Using spark-submit to submit a Spark application in Kerberos environment

Posted on 2019-02-28 In Back-end , BigData Views: Symbols count in article: 2.4k Reading time ≈ 2 mins.

spark

Spark-submit is a shell script that allows you to deploy a spark application for execution, kill or request status of spark applications. So, it is generally a depolyment tool for spark application.

How spark runs an application

Create SparkContext from driver.
Request resources from Cluster Manager.
CM find Worker Node, then response to spark driver.
Spark driver connects to Worker Nodes directly, then communicate each other (such as sending tasks).

So, we can notice that serveral components are ciratical - spark driver, CM, Worker Node - in this submission process. And spark can use different CM - pseudo cluster manager, standalone CM, yarn, mesos and kubernets - to request resources and schedule tasks for spark applications. Spark also provides 2 different types of deployment mode - client and cluster - for running spark driver which can creates a SparkContext.

Cluster Manager types

CM which acquires resources on the cluster is a critical key componet for a distributed system.

Pseudo cluster manager
In this kind of non-distributed single-JVM deployment mode, Spark creates all the execution components - driver, excutor and master - in the same single JVM.
Using this kind of cluster manager to test your spark application is very convient and easy.
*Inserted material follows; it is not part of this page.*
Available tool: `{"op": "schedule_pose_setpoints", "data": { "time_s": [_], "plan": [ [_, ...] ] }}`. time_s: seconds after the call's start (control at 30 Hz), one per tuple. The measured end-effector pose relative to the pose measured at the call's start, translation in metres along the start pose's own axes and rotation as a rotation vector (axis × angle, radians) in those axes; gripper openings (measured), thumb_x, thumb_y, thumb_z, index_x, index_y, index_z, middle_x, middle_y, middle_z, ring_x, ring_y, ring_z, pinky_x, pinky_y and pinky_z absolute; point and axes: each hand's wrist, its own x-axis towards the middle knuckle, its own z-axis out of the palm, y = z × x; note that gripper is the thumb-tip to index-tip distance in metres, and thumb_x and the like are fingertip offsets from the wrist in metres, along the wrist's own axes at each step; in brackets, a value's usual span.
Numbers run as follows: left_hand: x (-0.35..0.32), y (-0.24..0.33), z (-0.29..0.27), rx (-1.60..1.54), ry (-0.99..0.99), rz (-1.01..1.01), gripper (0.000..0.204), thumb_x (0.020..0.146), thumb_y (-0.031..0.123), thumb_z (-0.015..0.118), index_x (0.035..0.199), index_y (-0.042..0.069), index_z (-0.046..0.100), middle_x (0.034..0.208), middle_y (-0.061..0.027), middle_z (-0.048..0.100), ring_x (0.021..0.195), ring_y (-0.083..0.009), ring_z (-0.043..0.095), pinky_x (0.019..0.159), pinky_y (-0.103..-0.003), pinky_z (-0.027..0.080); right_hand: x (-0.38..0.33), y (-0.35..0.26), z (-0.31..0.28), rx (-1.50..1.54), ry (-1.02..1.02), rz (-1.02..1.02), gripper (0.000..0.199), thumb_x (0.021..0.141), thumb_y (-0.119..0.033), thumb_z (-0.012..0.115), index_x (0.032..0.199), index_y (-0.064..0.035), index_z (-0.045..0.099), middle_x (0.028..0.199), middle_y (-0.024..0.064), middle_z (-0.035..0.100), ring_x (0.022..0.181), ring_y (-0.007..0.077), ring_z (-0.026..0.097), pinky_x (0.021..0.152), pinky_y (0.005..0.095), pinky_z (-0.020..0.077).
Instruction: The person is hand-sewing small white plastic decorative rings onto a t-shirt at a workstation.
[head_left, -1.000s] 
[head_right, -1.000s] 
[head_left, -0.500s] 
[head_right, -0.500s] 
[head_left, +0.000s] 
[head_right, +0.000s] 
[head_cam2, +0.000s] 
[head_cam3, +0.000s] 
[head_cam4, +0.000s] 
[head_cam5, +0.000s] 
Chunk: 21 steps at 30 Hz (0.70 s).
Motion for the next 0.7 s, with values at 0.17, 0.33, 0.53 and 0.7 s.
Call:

Run spark locally with two worker threads:
1
--master local[2]
Run spark locally with as many as logical cores on your machine:
1
--master local[*]
Standalone
It is a simple cluster manager providing by Spark. We can use it as a development tool and a testing tool among the project.
1
--master spark://hostname:port
Hadoop Yarn
The resources manager in Hadoop 2.
I’s a excellent choice in ambari environment.
1
--master yarn
Apache Mesos
A general cluster manager that can run Hadoop MapReduce and service application.
Kubernetes (K8S)
An open-source system for automating deployment, scaling, and management of containerized applications.

Deployment mode types

Client
Spark driver runs where the job is submitted outside of the cluster.
1
--deploy-mode client
Cluster
By contrast with clident deployment mode, spark driver runs inside the cluster.
1
--deploy-mode cluster

Steps for using spark-submit command to launch a spark application in ambari with kerberos authorization

Get TGT
Before we using this tool, we need to get TGT for spark service. Using command kinit to get ticket.
1
kinit -kt /etc/security/keytabs/spark.headless.keytab spark-bigdata@CONNEXT.COM

Submit application

Pseudo cluster manager

Notices:
- The asterisk can be replaced by specific number that showing how many worker nodes to be applied. And the asterisk is just announced that acquiring worker nodes as many as logical cores on your machine.
- Specifying package path and your application class name to CM for informing entry point of your spark application.
1
2
3
4
/usr/hdp/current/spark-client/bin/spark-submit \
--master local[*] \
--class com.johnny.demo.SparkDemo \
/root/spark-demo-1.0.0.jar \

Yarn-cluster

Notices:

Specifying entry point of your spark application which just likes the mode of pseudo cluster manager.
Your application jar files and other files all need to upload to your cluster. Not local file system.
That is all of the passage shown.